**Aim of the exercise**. Retype, exactly as they appear below, the lines between the line holding "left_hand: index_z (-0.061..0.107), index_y" and the line holding "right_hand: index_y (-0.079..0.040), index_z", both ends included.

**Source data**.

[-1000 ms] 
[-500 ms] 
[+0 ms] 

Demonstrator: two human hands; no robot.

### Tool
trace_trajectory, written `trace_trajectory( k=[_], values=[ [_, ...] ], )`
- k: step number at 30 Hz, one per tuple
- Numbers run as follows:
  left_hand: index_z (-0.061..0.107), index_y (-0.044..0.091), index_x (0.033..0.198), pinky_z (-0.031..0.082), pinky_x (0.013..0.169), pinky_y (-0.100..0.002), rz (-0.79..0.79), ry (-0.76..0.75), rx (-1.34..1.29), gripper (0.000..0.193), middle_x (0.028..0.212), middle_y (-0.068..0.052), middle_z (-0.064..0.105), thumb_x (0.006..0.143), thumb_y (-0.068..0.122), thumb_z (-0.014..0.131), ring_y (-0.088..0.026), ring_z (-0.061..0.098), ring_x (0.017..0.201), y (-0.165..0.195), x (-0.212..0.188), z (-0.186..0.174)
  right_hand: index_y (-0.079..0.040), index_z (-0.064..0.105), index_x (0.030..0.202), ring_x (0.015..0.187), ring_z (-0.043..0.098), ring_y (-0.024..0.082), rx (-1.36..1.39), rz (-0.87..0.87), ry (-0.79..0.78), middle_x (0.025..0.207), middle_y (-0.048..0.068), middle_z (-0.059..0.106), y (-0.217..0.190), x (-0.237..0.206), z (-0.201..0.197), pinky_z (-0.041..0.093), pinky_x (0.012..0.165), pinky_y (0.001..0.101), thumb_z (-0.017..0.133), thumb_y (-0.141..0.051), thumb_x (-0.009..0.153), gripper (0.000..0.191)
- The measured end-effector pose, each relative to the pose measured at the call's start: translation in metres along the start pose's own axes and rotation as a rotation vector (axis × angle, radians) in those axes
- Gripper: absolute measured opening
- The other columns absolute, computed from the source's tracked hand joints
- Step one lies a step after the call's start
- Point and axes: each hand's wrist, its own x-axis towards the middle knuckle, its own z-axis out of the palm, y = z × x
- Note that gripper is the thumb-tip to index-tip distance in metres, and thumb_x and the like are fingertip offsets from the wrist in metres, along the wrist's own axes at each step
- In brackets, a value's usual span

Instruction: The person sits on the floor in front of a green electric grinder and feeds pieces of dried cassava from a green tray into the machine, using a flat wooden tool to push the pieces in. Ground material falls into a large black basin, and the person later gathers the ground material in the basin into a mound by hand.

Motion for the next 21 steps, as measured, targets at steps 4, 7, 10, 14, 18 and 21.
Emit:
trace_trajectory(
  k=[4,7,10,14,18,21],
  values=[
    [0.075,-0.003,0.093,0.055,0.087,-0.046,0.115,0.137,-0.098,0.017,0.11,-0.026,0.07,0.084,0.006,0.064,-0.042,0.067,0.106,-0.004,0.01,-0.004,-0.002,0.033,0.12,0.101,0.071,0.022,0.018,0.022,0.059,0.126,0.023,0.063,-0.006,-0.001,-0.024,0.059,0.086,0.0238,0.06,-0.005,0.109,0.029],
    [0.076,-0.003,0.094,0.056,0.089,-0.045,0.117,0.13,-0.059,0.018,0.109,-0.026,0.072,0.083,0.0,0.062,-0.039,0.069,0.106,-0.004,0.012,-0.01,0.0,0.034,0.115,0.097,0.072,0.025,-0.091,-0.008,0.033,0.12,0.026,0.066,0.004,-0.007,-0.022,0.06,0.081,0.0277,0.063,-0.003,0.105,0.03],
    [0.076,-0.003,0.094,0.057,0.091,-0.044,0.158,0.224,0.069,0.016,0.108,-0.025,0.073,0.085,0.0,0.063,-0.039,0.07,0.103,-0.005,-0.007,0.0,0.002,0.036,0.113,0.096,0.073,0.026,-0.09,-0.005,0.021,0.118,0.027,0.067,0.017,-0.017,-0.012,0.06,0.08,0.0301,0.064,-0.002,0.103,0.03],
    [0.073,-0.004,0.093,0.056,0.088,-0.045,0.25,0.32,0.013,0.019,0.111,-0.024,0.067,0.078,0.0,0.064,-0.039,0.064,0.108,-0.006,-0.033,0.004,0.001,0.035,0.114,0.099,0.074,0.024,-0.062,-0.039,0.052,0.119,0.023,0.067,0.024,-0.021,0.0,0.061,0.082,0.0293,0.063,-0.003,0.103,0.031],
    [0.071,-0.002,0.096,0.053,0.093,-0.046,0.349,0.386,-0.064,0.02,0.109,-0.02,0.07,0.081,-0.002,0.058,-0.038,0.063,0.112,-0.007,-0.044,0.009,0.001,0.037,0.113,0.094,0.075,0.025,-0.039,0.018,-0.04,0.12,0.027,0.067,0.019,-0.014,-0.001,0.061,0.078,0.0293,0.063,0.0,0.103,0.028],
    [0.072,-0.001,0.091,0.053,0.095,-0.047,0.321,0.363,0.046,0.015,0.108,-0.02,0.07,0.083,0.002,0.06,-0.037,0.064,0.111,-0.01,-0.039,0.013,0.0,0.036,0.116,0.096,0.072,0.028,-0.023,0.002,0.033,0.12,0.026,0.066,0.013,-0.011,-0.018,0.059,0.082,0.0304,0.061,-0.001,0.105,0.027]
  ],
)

**Output for this exercise**.
  left_hand: index_z (-0.061..0.107), index_y (-0.044..0.091), index_x (0.033..0.198), pinky_z (-0.031..0.082), pinky_x (0.013..0.169), pinky_y (-0.100..0.002), rz (-0.79..0.79), ry (-0.76..0.75), rx (-1.34..1.29), gripper (0.000..0.193), middle_x (0.028..0.212), middle_y (-0.068..0.052), middle_z (-0.064..0.105), thumb_x (0.006..0.143), thumb_y (-0.068..0.122), thumb_z (-0.014..0.131), ring_y (-0.088..0.026), ring_z (-0.061..0.098), ring_x (0.017..0.201), y (-0.165..0.195), x (-0.212..0.188), z (-0.186..0.174)
  right_hand: index_y (-0.079..0.040), index_z (-0.064..0.105), index_x (0.030..0.202), ring_x (0.015..0.187), ring_z (-0.043..0.098), ring_y (-0.024..0.082), rx (-1.36..1.39), rz (-0.87..0.87), ry (-0.79..0.78), middle_x (0.025..0.207), middle_y (-0.048..0.068), middle_z (-0.059..0.106), y (-0.217..0.190), x (-0.237..0.206), z (-0.201..0.197), pinky_z (-0.041..0.093), pinky_x (0.012..0.165), pinky_y (0.001..0.101), thumb_z (-0.017..0.133), thumb_y (-0.141..0.051), thumb_x (-0.009..0.153), gripper (0.000..0.191)

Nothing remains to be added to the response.